Building & Testing Visualizations

We partnered with engineering to build a high-performance Sankey diagram capable of handling large datasets. I collaborated on integrating dynamic filtering, node grouping, and responsive layouts, then tested with simulated and real outage data. These tests confirmed the diagram scaled from a handful to hundreds of nodes while remaining clear and responsive.

Iterating with Data

Collaboration with Engineering & Data Science:

  • Partnered with data science to define data aggregation rules for different outage volumes.
  • Engineering created mock APIs to simulate varying node and path counts.
  • Tested with Low volume (5–10 paths), Medium volume, High volume (100+ paths)
Low Volume
High Volume

Testing with Users

We ran a closed beta with select enterprise customers and internal NOC teams. I observed sessions, conducted interviews, and reviewed telemetry to understand how users worked under time pressure. Based on feedback, we refined node spacing, reordered filters for quicker access, and enhanced tooltips to highlight the most critical details. This beta phase validated the design and built momentum for launch.

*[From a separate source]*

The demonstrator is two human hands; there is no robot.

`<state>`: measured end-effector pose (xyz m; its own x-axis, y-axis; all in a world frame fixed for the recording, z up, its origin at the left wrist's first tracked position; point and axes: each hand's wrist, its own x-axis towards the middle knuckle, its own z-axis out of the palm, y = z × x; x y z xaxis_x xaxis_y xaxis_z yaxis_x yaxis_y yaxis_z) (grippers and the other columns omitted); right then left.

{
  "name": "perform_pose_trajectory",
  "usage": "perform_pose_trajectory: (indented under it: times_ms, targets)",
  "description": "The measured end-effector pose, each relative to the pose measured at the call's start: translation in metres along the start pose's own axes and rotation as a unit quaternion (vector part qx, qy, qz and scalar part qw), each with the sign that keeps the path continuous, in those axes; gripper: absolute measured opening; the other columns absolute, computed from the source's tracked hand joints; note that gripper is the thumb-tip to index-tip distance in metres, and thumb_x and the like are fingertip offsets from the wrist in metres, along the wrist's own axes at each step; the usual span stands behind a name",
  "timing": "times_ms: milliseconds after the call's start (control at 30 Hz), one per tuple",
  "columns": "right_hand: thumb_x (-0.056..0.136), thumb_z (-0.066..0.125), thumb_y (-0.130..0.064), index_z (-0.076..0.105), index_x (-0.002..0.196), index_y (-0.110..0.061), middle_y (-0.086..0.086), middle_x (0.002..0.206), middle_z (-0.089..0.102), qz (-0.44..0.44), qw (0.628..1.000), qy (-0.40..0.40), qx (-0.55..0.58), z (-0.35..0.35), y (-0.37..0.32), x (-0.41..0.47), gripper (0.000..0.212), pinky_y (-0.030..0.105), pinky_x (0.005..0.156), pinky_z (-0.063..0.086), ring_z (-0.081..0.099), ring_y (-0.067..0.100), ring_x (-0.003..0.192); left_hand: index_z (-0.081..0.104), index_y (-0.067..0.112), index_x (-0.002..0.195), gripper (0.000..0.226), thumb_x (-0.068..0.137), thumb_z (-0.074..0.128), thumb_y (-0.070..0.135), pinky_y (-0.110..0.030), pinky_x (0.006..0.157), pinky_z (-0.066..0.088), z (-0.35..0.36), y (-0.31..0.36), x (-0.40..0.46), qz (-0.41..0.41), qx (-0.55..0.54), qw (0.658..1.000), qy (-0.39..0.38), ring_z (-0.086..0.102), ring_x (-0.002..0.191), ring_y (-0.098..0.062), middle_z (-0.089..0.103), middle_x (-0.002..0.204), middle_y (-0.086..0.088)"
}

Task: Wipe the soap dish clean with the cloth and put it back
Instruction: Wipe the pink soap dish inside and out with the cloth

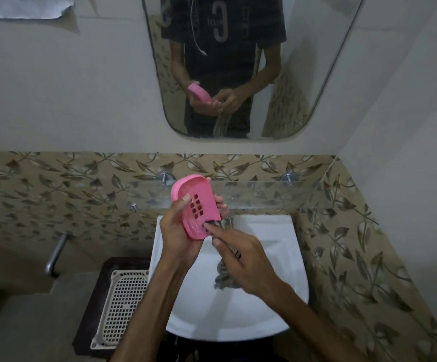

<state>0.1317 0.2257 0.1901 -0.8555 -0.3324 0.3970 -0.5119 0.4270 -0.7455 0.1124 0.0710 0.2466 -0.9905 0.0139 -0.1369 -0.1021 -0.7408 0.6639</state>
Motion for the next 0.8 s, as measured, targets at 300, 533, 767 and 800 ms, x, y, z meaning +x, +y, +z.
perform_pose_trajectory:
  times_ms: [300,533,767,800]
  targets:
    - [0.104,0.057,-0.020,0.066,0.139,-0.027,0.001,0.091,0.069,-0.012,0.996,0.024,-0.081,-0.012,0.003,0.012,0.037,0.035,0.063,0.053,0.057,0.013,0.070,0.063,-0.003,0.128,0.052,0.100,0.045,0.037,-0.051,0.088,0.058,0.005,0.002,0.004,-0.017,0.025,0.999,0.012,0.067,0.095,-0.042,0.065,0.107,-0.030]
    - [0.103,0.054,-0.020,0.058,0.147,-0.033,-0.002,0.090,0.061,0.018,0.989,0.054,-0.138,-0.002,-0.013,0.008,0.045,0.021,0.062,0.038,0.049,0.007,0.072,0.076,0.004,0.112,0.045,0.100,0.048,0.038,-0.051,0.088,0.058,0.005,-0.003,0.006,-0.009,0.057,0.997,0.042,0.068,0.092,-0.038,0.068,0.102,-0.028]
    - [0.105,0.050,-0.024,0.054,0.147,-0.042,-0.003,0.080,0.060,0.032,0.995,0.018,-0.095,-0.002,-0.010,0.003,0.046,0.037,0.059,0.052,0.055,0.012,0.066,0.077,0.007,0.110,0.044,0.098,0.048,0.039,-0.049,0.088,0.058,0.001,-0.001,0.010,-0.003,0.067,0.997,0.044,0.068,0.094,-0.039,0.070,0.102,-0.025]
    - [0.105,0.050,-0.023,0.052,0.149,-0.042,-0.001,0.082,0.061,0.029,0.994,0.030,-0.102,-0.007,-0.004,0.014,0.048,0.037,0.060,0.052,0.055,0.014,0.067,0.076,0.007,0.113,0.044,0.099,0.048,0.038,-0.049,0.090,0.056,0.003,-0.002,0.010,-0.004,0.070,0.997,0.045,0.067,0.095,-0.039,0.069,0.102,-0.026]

Ran iterations with internal users and beta customers:

  • Scenario 1: Isolating a regional issue
    • User needs to quickly identify if a SaaS outage impacts all regions or just one geography.
    • Improvement: Added region filters for the Sankey
  • Scenario 1: Isolating a regional issue
    • Paths cross multiple ASNs/providers.
    • Improvement: Introduced provider grouping for better pattern recognition.
  • Scenario 3: SLA evidence gathering
    • Need to export or snapshot for vendor escalation.
    • Improvement: Added download/export with snapshot state saved.